T2 acceleration (for T3 Meren) remains incredibly potent, and Bloom Tender / Devoted Druid (who makes his re-entrance) serve that niche. While there are of course 1-cmc mana dorks available, these offer the potential to tap for 2 and thus provide some additional reach and long-term value; Devoted Druid in particular can help to pay for T3 Meren, then immediately blow himself up to get her a quick counter. It's possible these two will be replaced by 1-cmc dorks, but that decision will be made pending some testing to see how well these curve out / conflict with other spells on T1-T2-T3. Birds of Paradise and Elves of Deep Shadow would top the list for 1-drops, and while they enable much more explosive T2's, they offer less in return as the game goes on. On the other hand, Courser of Kruphix is just too slow to be worth the slot here.

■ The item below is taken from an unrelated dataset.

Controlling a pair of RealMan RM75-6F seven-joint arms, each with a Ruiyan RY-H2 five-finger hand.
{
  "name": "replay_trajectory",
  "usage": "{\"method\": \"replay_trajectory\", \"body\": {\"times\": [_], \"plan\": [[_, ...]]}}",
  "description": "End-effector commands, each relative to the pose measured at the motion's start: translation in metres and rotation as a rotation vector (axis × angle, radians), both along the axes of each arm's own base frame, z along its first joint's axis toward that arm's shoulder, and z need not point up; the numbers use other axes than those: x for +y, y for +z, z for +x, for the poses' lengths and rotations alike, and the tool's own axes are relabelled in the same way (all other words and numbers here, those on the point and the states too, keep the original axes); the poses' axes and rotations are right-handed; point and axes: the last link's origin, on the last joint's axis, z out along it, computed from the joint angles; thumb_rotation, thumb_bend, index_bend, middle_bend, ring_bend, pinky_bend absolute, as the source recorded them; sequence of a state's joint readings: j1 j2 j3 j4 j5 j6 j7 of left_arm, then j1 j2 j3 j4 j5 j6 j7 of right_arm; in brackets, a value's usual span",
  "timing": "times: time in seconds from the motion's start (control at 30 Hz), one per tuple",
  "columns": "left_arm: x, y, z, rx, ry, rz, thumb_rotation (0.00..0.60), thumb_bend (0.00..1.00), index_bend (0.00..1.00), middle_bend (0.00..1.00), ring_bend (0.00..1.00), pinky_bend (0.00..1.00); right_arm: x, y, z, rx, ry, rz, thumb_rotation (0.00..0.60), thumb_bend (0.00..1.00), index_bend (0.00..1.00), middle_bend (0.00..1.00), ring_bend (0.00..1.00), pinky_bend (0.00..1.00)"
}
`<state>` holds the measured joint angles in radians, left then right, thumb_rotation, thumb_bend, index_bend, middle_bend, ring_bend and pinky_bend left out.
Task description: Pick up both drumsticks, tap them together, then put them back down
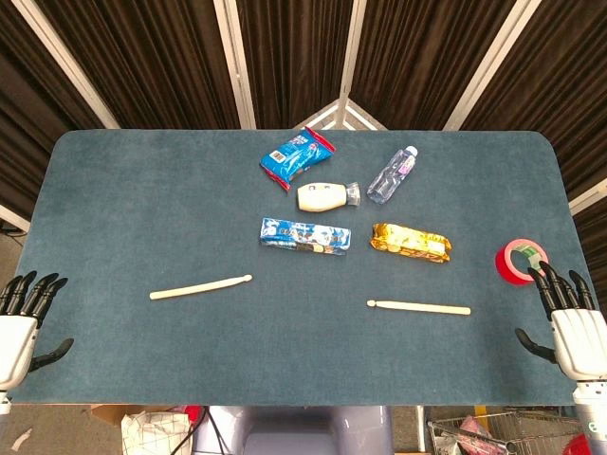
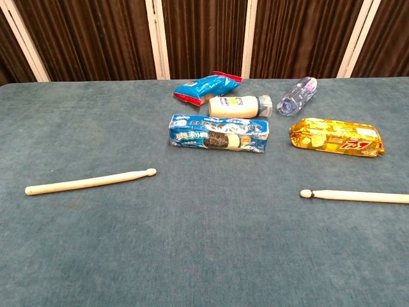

Blood Funnel is some sweet little-known tech that I've finally decided should make its entrance, as it does practically everything we want and the "drawback" is actually often a perk for us. However, only testing will prove whether it will be around to stay.
Swiftfoot Boots and Sword of Feast and Famine are strong at times, but clunky at many others, requiring setup and investment to get value out of them. This list wants to be repeatedly playing creatures and other threats, and these siphon resources without significantly hindering our opponents. On average, I see Carpet of Flowers and Blood Funnel giving back more than these offer (even if the equipments have a high potential ceiling).
With lots of removal added in recent changes, I find Damnation less necessary than ever. It can be a great answer at the right time, but at others is high-cost anti-synergy. If I find I need more boardwipe, I will likely return to something like Yahenni's Expertise.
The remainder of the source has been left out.